Here we demonstrate the dissection of the crayfish abdominal nerve cord. The preparation comprises the last two thoracic ganglia (T4, T5) and the chain of abdominal ganglia (A1 to A6). This chain of ganglia includes the part of the central nervous system (CNS) that drives coordinated locomotion of the pleopods (swimmerets): the swimmeret system. It is known for over five decades that in crayfish each swimmeret is driven by its own independent pattern generating kernel that generates rhythmic alternating activity 1-3. The motor neurons innervating the musculature of each swimmeret comprise two anatomically and functionally distinct populations 4. One is responsible for the retraction (power stroke, PS) of the swimmeret. The other drives the protraction (return stroke, RS) of the swimmeret. Motor neurons of the swimmeret system are able to produce spontaneously a fictive motor pattern, which is identical to the pattern recorded in vivo 1.
The aim of this report is to introduce an interesting and convenient model system for studying rhythm generating networks and coordination of independent microcircuits for students&#8217; practical laboratory courses. The protocol provided includes step-by-step instructions for the dissection of the crayfish&#8217;s abdominal nerve cord, pinning of the isolated chain of ganglia, desheathing the ganglia and recording the swimmerets fictive motor pattern extracellularly from the isolated nervous system.
Additionally, we can monitor the activity of swimmeret neurons recorded intracellularly from dendrites. Here we also describe briefly these techniques and provide some examples. Furthermore, the morphology of swimmeret neurons can be assessed using various staining techniques.
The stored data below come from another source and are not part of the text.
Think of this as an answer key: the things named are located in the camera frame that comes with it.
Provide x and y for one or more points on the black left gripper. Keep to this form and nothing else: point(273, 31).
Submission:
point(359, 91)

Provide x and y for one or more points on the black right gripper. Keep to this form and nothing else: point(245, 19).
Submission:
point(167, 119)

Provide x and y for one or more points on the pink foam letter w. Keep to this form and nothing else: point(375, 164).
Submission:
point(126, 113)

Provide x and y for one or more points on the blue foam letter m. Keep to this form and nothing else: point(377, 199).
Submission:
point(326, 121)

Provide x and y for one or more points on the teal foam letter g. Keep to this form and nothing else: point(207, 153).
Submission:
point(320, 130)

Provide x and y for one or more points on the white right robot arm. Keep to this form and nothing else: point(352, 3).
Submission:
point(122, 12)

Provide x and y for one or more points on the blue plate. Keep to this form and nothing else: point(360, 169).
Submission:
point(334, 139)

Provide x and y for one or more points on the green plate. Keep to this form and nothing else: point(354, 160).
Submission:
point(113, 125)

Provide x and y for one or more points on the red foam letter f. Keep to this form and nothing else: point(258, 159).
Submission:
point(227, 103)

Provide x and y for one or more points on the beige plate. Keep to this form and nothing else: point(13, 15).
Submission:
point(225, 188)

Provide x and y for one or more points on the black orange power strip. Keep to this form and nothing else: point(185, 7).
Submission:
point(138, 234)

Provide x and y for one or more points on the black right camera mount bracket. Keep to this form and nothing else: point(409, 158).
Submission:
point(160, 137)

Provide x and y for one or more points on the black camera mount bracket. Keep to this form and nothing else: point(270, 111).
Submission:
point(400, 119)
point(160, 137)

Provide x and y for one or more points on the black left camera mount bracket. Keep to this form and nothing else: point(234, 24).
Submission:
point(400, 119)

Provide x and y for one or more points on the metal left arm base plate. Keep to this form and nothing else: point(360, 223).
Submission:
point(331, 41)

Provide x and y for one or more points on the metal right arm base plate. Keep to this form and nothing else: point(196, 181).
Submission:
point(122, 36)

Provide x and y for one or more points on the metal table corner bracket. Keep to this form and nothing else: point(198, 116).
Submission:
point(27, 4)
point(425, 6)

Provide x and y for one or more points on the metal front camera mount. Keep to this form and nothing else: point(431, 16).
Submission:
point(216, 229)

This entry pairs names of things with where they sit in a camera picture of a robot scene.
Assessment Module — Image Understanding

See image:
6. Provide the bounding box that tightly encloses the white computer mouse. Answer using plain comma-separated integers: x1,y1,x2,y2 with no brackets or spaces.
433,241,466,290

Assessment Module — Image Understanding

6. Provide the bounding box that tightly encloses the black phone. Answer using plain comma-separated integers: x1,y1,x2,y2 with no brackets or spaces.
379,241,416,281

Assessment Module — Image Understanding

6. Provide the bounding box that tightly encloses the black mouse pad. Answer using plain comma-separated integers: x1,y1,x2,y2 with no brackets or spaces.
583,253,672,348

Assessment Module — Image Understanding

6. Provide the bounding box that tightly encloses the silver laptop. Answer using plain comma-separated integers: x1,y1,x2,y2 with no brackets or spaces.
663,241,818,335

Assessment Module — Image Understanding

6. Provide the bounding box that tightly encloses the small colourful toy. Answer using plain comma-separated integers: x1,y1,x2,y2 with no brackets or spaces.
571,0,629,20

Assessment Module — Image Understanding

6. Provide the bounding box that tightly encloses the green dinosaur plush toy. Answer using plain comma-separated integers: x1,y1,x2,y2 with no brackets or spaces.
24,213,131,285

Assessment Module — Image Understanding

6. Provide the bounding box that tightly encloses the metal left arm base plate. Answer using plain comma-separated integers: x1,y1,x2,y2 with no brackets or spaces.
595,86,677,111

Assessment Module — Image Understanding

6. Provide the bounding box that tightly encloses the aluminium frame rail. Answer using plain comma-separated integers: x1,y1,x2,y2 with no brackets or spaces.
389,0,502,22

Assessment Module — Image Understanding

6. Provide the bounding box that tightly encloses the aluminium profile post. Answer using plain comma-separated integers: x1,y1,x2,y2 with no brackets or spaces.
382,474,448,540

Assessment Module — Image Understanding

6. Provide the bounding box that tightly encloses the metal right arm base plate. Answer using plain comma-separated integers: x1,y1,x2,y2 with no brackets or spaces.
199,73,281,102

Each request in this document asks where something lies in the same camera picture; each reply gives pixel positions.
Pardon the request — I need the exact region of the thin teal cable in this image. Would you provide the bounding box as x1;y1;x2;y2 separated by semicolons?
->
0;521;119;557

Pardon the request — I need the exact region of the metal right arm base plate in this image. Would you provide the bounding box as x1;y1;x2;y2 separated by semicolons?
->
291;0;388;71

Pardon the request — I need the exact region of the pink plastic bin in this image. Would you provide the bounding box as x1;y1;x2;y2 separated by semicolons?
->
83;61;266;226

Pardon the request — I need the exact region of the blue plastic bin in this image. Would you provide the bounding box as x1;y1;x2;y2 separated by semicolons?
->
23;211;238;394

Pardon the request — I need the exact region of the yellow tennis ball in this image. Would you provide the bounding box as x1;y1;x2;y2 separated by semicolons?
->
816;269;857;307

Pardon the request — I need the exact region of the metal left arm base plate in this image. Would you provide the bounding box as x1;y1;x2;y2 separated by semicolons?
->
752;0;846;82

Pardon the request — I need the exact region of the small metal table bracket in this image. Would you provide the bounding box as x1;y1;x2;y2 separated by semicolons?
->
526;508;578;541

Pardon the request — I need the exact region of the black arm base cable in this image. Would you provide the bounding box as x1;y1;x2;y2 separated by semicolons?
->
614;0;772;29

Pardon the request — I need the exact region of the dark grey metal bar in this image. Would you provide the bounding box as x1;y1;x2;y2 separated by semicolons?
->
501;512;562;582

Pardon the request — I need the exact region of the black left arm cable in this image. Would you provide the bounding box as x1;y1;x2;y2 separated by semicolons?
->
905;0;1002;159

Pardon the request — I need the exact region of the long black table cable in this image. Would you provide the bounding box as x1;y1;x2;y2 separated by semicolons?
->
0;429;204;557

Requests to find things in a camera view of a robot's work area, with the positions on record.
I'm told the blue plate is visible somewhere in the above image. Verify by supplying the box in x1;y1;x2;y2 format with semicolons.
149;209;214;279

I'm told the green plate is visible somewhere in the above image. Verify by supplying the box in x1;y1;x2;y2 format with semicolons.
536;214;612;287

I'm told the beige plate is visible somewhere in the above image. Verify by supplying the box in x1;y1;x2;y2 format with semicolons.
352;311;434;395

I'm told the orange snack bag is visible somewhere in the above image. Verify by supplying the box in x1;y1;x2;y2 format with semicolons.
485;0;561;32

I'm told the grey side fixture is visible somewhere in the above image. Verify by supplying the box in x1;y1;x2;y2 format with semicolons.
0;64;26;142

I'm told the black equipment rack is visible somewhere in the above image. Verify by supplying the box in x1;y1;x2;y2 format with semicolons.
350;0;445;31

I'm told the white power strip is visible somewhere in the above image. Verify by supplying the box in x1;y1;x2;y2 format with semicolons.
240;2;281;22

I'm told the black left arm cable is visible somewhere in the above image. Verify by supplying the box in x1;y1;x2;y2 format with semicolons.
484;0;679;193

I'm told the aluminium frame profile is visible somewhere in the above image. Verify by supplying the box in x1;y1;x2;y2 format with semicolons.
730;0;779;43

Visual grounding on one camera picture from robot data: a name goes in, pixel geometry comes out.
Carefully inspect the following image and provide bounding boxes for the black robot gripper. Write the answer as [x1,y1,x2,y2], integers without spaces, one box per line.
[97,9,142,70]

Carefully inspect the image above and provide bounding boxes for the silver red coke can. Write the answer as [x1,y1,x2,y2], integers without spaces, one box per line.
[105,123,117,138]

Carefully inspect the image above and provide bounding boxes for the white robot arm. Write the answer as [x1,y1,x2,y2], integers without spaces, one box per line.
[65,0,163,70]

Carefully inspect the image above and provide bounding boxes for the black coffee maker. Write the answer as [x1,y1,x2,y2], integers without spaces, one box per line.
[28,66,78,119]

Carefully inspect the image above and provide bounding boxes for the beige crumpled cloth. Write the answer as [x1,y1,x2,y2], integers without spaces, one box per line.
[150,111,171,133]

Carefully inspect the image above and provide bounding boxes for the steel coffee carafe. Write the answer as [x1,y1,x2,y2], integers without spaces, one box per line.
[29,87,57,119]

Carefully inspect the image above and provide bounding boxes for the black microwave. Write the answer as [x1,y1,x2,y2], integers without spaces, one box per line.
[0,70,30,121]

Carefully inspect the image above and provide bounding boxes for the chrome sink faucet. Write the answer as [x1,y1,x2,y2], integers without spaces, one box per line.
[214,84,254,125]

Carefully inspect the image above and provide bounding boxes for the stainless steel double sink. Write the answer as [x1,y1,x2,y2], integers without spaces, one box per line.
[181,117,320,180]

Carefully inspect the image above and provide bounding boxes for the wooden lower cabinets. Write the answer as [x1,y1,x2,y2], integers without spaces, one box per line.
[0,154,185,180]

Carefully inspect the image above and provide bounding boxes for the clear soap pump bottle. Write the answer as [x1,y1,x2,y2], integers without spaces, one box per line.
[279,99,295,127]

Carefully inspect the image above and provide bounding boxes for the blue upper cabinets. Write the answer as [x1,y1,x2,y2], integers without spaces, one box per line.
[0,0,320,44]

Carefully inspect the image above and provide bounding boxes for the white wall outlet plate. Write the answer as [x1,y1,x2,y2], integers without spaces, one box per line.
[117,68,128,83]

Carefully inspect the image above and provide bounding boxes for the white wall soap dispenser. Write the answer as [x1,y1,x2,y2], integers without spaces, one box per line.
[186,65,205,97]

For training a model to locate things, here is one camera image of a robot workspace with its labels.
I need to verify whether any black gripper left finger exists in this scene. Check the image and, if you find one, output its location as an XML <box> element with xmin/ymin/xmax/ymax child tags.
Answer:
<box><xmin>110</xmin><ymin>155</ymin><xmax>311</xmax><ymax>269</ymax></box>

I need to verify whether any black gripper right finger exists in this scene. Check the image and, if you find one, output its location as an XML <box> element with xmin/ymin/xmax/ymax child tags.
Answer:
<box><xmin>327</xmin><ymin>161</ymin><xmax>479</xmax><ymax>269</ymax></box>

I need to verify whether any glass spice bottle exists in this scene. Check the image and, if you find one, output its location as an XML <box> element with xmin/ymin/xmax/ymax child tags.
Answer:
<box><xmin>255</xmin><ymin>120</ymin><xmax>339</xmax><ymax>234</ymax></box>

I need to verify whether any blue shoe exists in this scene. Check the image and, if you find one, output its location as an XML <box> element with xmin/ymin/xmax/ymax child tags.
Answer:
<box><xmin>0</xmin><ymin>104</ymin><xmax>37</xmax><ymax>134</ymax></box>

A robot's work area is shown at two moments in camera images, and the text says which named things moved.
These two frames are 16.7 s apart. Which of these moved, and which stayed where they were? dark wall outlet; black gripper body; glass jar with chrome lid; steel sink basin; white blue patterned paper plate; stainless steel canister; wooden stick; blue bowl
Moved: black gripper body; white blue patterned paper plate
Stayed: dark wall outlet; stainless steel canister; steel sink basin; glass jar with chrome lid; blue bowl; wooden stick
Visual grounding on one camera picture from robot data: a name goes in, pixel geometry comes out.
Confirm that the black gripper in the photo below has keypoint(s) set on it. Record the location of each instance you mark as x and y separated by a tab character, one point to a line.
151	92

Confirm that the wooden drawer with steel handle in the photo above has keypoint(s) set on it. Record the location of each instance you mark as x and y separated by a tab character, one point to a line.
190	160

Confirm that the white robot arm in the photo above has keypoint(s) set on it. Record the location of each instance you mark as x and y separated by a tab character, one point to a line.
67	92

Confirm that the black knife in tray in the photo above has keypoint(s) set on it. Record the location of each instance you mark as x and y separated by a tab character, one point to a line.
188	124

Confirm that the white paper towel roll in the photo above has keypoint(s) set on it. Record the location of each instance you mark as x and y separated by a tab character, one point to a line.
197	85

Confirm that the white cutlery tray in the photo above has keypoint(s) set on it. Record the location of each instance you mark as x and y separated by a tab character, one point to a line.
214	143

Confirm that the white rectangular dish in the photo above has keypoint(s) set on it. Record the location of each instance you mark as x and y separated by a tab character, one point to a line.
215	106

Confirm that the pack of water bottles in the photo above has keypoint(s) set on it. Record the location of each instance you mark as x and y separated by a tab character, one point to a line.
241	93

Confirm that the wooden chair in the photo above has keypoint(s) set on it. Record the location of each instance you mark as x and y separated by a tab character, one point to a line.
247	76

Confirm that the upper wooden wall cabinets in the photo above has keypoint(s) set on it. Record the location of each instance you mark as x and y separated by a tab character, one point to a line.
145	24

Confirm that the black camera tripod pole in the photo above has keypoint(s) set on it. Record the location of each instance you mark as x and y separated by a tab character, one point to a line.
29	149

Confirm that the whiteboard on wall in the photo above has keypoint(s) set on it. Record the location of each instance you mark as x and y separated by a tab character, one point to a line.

Here we provide examples of intracellular (by iontophoresis) dye filled neurons and backfills of pools of swimmeret motor neurons. In our lab we use this preparation to study basic functions of fictive locomotion, the effect of sensory feedback on the activity of the CNS, and coordination between microcircuits on a cellular level.

With the simultaneous extracellular recordings from RS and PS, motor neurons of one ganglion, the alternating activity of these motor neuron pools, can be monitored (Figure 18), representing the fictive locomotion pattern.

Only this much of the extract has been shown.